What needs to be done: Restating the data word for word is all that is required.

Data provided:

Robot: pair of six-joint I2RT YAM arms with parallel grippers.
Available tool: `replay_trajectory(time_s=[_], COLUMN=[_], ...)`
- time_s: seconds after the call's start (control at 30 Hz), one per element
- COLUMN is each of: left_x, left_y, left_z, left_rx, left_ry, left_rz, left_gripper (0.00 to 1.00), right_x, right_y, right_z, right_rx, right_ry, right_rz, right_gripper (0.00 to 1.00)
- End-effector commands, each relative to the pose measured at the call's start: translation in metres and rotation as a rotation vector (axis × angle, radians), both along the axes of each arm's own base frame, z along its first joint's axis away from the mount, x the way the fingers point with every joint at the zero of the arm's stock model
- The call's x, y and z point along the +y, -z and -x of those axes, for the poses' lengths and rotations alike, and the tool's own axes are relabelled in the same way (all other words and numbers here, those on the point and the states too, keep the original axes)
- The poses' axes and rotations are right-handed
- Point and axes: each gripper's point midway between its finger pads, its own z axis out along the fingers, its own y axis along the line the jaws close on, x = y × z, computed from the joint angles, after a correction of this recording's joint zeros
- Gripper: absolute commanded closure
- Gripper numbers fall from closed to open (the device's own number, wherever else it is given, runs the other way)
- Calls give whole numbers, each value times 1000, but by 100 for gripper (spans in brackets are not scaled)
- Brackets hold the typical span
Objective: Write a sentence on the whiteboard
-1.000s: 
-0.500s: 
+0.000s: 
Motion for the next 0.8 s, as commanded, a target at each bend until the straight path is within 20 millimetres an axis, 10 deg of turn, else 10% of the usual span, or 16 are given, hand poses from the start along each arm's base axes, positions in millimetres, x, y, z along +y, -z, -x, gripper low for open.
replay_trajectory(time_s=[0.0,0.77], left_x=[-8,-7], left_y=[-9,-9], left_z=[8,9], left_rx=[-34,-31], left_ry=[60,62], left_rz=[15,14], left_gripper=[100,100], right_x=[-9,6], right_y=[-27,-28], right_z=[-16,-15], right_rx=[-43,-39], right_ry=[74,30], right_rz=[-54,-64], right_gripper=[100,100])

Written answer:
Robot: pair of six-joint I2RT YAM arms with parallel grippers.
Available tool: `replay_trajectory(time_s=[_], COLUMN=[_], ...)`
- time_s: seconds after the call's start (control at 30 Hz), one per element
- COLUMN is each of: left_x, left_y, left_z, left_rx, left_ry, left_rz, left_gripper (0.00 to 1.00), right_x, right_y, right_z, right_rx, right_ry, right_rz, right_gripper (0.00 to 1.00)
- End-effector commands, each relative to the pose measured at the call's start: translation in metres and rotation as a rotation vector (axis × angle, radians), both along the axes of each arm's own base frame, z along its first joint's axis away from the mount, x the way the fingers point with every joint at the zero of the arm's stock model
- The call's x, y and z point along the +y, -z and -x of those axes, for the poses' lengths and rotations alike, and the tool's own axes are relabelled in the same way (all other words and numbers here, those on the point and the states too, keep the original axes)
- The poses' axes and rotations are right-handed
- Point and axes: each gripper's point midway between its finger pads, its own z axis out along the fingers, its own y axis along the line the jaws close on, x = y × z, computed from the joint angles, after a correction of this recording's joint zeros
- Gripper: absolute commanded closure
- Gripper numbers fall from closed to open (the device's own number, wherever else it is given, runs the other way)
- Calls give whole numbers, each value times 1000, but by 100 for gripper (spans in brackets are not scaled)
- Brackets hold the typical span
Objective: Write a sentence on the whiteboard
-1.000s: 
-0.500s: 
+0.000s: 
Motion for the next 0.8 s, as commanded, a target at each bend until the straight path is within 20 millimetres an axis, 10 deg of turn, else 10% of the usual span, or 16 are given, hand poses from the start along each arm's base axes, positions in millimetres, x, y, z along +y, -z, -x, gripper low for open.
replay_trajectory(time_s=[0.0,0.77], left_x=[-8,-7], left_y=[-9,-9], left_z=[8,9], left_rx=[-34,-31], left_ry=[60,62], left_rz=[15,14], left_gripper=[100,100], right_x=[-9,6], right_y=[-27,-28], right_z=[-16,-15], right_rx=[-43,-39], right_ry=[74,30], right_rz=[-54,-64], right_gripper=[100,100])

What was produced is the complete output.